July 5, 2011

Eight kinds of analytic database (Part 1)

Analytic data management technology has blossomed, leading to many questions along the lines of “So which products should I use for which category of problem?” The old EDW/data mart dichotomy is hopelessly outdated for that purpose, and adding a third category for “big data” is little help.

Let’s try eight categories instead. While no categorization is ever perfect, these each have at least some degree of technical homogeneity. Figuring out which types of analytic database you have or need — and in most cases you’ll need several — is a great early step in your analytic technology planning.

Enterprise data warehouse (Full or partial)

Kinds of data likely to be included: All, but especially operational
Likely use styles: All
Canonical example: Central EDW for a big enterprise
Stresses: Concurrency, reliability, workload management

The enterprise data warehouse (EDW) ideal says that you copy all your data into one place, and drive all decision-making from there. Full EDWs are pipedreams.
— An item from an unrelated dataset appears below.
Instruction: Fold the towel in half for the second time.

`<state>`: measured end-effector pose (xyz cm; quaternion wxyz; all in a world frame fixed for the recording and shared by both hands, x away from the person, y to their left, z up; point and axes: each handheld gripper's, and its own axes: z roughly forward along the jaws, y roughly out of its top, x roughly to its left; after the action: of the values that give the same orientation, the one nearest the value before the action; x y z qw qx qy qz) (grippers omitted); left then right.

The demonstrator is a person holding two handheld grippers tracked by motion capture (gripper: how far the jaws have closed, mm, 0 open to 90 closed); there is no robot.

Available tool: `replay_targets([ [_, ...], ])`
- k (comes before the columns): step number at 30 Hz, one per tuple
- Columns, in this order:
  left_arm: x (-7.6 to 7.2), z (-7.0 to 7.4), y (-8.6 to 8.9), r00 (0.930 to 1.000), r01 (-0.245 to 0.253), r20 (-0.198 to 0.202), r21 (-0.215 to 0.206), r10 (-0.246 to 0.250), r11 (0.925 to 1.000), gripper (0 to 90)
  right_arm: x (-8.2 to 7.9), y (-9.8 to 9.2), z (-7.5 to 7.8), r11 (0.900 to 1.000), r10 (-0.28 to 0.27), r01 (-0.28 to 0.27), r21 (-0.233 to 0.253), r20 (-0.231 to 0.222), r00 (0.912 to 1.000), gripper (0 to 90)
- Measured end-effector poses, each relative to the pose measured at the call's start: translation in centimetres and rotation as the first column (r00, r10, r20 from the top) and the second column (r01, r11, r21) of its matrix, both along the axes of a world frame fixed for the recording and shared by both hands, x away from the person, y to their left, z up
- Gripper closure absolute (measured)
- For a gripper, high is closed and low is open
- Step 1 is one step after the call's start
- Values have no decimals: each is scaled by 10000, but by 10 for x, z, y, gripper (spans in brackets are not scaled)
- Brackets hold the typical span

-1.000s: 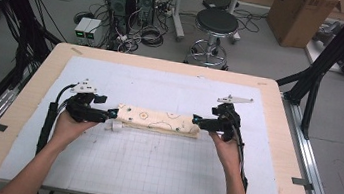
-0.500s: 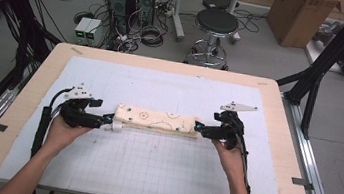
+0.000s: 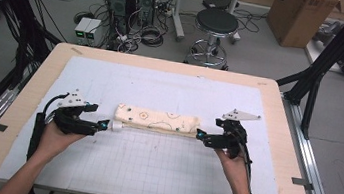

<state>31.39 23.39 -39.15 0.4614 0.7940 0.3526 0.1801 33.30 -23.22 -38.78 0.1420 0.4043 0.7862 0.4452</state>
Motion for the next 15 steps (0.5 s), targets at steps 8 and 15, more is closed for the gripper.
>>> replay_targets([
  [8, -11, 3, 3, 9998, 86, 198, -58, -85, 9999, 255, -13, -3, 2, 9999, 126, -125, -17, 408, 9991, 119],
  [15, -20, -2, 8, 9997, -8, 249, -141, 12, 9999, 255, -27, -8, 4, 9999, 109, -110, 16, 750, 9971, 120],
])
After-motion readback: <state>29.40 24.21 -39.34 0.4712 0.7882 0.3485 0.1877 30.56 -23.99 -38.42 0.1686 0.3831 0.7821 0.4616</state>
Still, a partial EDW makes sense for most large enterprises, and many indeed already have one. The first product lines to consider for classical EDWs are Teradata, DB2, Exadata, and maybe Microsoft SQL Server, especially if you’re going to stress concurrency and/or operational use cases.

Traditional data mart

Kinds of data likely to be included: All
Likely use styles: Business intelligence, budgeting/consolidation, investigative
Examples: Reporting servers, planning/consolidation servers, anything MOLAP, etc.
Stresses: Performance, concurrency, TCO

Whether or not you have something like an enterprise data warehouse, it’s common to have lighter-weight data marts as well. A traditional data mart might drive reports and dashboards. Or it might be specialized for budgeting, planning, and/or consolidation. Some investigative analytics may be in the mix as well.

Any DBMS that can support an EDW can also support a data mart, but it may not be the most cost-effective way to do so. Columnar DBMS might have more attractive performance and TCO (Total Cost of Ownership); the same goes for Netezza. Some of them — e.g. Sybase IQ and Vertica — have excellent track records in concurrent usage as well. Ted Codd pushed what amounts to MOLAP (Multidimensional OnLine Analytic Processing) systems for these use cases. But relational DBMS commonly do a better job, which is one reason most major MOLAP products have wound up at RDBMS companies.

Investigative data mart — agile

Kinds of data likely to be included: All, especially customer-centric
Likely use styles: Investigative
Canonical example: A few analysts getting a few TB to examine
Stresses: Ease of setup/load, ease of admin, price/performance

Besides the traditional data mart, there are at least two other kinds. Both are focused on investigative analytics, but they’re differentiated by database size.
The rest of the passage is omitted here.